INSTRUCTIONS FOR THE TASK »
All that is wanted is an exact copy of the line containing "Provide the mask of the white cardboard tray." and the lines after it, through the end of the records.

ENTRIES SHOWN »
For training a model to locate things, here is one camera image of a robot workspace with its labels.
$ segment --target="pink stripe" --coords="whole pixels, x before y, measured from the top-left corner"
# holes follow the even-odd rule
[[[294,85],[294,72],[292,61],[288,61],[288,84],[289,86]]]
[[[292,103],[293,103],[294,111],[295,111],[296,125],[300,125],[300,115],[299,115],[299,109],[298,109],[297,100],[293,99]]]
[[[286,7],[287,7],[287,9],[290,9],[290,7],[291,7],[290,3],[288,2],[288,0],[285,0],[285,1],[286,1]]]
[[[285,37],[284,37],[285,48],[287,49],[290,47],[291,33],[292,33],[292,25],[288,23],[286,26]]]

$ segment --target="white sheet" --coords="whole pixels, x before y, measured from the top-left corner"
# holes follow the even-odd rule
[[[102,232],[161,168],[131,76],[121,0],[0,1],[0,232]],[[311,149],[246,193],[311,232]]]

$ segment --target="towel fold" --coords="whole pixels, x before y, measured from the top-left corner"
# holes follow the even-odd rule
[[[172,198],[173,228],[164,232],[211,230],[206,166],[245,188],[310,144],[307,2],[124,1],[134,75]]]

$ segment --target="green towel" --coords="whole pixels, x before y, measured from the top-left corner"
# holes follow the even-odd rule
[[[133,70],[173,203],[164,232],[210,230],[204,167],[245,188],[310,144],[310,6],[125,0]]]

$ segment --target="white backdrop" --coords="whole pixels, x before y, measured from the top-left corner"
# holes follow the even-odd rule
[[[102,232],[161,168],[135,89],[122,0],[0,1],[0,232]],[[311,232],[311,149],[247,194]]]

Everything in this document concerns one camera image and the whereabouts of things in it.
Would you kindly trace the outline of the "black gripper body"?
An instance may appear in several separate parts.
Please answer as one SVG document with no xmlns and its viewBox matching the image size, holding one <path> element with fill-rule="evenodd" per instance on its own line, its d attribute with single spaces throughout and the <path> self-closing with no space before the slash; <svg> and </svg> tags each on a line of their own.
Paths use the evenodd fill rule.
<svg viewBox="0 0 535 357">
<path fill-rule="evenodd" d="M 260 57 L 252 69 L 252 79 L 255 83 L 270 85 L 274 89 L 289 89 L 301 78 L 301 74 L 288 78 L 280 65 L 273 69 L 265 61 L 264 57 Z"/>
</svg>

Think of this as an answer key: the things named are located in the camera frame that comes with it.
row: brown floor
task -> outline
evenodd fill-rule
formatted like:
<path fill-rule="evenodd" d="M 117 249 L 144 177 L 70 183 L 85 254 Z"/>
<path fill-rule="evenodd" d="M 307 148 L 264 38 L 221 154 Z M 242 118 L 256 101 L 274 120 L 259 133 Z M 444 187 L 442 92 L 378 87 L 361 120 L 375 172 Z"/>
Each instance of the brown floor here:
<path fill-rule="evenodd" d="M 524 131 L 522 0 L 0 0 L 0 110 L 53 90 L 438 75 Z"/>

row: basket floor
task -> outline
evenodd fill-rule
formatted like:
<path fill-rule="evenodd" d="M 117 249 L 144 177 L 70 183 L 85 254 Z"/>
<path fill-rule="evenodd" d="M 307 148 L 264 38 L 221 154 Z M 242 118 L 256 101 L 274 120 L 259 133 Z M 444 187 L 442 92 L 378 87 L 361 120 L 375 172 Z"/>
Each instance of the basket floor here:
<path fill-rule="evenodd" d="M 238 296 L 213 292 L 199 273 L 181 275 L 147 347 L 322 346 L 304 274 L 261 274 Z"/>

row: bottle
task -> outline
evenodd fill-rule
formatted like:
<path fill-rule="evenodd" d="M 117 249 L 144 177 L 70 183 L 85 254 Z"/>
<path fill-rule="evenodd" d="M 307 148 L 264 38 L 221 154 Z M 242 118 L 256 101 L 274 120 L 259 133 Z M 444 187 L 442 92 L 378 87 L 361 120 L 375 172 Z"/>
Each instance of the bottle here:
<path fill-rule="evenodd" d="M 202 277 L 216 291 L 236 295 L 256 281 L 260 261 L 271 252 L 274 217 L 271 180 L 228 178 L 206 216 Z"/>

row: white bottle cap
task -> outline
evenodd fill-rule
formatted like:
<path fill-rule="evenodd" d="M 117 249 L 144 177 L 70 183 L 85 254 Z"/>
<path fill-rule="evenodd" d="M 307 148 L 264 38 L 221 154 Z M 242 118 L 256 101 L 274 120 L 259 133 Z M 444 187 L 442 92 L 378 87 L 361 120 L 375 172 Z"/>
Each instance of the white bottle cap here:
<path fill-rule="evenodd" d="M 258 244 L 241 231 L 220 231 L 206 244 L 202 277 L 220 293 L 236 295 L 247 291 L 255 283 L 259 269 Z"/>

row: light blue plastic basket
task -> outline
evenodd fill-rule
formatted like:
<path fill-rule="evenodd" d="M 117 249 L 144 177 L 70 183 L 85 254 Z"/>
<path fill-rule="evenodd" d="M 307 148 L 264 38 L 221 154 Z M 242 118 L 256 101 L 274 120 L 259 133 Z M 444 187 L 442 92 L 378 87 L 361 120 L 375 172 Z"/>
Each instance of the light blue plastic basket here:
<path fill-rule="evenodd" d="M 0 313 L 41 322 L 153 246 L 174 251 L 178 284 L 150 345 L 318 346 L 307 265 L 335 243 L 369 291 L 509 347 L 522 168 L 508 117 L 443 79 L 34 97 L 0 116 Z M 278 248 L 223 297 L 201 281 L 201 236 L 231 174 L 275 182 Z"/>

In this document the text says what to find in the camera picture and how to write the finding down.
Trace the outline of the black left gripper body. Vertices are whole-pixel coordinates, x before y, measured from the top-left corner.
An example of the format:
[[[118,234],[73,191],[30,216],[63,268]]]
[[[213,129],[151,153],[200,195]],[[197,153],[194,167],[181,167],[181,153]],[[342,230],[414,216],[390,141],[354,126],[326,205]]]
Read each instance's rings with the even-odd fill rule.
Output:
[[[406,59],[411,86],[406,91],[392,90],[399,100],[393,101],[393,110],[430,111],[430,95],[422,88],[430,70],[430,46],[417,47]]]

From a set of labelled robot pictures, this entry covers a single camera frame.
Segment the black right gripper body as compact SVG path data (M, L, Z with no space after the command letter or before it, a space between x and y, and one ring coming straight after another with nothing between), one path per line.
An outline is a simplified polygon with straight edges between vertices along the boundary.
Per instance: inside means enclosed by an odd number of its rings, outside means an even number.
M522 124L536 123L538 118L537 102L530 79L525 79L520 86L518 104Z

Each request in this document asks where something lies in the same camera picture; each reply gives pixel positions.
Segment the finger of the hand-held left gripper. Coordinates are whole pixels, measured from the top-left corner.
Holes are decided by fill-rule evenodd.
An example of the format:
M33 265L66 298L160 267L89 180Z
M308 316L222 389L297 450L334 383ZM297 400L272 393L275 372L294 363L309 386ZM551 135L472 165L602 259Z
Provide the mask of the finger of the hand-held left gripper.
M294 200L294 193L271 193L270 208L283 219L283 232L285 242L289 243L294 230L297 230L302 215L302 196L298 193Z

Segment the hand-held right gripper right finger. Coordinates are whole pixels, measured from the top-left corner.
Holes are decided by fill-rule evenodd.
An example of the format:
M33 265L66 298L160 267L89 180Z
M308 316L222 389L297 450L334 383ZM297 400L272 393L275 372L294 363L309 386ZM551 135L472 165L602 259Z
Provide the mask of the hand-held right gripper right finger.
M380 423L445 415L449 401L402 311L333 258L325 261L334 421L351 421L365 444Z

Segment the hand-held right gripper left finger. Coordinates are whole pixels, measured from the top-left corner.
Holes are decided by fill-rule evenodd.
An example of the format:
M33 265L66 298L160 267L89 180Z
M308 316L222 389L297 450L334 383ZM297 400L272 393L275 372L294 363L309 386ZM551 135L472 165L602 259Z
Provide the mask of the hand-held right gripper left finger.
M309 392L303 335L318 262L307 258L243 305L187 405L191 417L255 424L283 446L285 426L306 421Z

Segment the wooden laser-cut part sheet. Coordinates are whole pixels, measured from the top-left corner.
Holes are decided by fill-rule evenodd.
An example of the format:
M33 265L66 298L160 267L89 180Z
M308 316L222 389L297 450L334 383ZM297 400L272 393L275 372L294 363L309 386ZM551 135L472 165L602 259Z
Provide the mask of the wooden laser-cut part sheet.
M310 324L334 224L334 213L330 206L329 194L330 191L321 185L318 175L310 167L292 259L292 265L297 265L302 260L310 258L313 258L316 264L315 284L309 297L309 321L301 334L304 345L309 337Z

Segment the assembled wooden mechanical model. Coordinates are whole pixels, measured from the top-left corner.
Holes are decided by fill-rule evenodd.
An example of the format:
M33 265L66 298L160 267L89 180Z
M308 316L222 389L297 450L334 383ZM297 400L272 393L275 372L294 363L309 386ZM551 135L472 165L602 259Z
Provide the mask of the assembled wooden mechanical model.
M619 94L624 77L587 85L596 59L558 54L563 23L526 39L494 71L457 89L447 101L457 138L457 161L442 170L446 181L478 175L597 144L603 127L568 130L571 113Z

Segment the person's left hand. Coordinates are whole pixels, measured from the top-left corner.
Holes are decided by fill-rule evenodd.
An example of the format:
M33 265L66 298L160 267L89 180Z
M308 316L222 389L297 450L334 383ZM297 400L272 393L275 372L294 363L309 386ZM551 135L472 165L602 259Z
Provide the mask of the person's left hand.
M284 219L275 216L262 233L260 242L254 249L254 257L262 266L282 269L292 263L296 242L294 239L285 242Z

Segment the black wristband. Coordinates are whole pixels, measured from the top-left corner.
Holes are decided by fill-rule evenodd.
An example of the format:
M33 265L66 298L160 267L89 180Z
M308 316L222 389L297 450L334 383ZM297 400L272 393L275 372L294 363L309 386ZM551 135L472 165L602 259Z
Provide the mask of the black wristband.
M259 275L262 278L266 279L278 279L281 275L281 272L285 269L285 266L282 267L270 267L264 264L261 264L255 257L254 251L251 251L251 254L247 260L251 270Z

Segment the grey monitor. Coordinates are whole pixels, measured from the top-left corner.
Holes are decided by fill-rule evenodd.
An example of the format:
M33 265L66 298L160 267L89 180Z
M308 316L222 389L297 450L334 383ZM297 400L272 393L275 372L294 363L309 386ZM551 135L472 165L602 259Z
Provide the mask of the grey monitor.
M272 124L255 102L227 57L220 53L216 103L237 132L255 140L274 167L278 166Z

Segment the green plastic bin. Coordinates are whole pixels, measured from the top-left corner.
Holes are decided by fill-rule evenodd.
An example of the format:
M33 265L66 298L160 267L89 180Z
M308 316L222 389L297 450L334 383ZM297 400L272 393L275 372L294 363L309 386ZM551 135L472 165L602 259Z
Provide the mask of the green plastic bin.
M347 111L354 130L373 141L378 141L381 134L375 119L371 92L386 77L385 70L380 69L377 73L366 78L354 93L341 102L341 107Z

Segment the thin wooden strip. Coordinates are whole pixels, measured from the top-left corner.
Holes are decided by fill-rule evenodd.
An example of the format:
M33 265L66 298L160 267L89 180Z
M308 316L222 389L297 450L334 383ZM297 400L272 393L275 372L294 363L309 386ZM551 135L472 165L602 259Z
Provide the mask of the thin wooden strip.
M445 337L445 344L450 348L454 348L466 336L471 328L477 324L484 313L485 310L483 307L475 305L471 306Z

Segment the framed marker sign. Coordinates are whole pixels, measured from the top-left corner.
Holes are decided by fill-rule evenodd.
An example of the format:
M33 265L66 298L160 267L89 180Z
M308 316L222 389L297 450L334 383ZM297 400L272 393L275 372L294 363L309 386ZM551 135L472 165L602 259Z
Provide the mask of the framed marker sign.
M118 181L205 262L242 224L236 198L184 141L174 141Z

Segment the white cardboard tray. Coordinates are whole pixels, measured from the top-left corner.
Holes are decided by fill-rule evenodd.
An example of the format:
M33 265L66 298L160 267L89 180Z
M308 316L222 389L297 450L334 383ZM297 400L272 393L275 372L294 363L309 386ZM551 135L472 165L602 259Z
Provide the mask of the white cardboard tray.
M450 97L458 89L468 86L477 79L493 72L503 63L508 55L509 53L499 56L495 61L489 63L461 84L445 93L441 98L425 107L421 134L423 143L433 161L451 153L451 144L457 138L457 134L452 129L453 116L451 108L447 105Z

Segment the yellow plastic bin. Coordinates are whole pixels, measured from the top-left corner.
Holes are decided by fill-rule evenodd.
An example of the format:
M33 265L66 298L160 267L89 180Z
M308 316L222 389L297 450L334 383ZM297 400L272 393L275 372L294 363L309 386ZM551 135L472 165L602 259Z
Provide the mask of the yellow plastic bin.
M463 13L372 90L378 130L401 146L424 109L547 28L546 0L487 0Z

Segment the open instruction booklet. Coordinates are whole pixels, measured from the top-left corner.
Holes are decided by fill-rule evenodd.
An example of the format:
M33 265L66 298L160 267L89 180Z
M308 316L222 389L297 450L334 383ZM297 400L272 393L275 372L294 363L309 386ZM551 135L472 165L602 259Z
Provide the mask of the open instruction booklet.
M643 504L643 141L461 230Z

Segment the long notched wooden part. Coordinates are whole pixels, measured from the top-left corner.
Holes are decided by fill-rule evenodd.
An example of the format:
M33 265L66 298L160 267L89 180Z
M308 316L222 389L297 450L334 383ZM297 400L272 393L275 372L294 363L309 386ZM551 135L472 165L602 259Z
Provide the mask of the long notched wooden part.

ANSWER SPACE »
Provide the mask of the white cardboard tray.
M450 97L458 89L468 86L477 79L493 72L503 63L508 55L509 53L499 56L495 61L489 63L461 84L445 93L441 98L425 107L421 134L423 143L433 161L451 153L451 144L457 138L457 134L452 129L453 116L451 108L447 105Z

Segment the yellow plastic bin. Coordinates are whole pixels, measured from the top-left corner.
Holes are decided by fill-rule evenodd.
An example of the format:
M33 265L66 298L160 267L89 180Z
M308 316L222 389L297 450L334 383ZM297 400L272 393L275 372L294 363L309 386ZM551 135L472 165L602 259Z
Provide the mask of the yellow plastic bin.
M463 13L372 90L378 130L401 146L424 109L547 28L546 0L487 0Z

Segment the open instruction booklet. Coordinates are whole pixels, measured from the top-left corner.
Holes are decided by fill-rule evenodd.
An example of the format:
M33 265L66 298L160 267L89 180Z
M308 316L222 389L297 450L334 383ZM297 400L272 393L275 372L294 363L309 386ZM551 135L472 165L602 259Z
Provide the mask of the open instruction booklet.
M643 504L643 141L461 230Z

Segment the long notched wooden part. Coordinates are whole pixels, measured from the top-left corner.
Holes are decided by fill-rule evenodd.
An example of the format:
M33 265L66 298L160 267L89 180Z
M308 316L222 389L297 450L334 383ZM297 400L272 393L275 372L294 363L309 386ZM551 135L472 165L602 259Z
Provide the mask of the long notched wooden part.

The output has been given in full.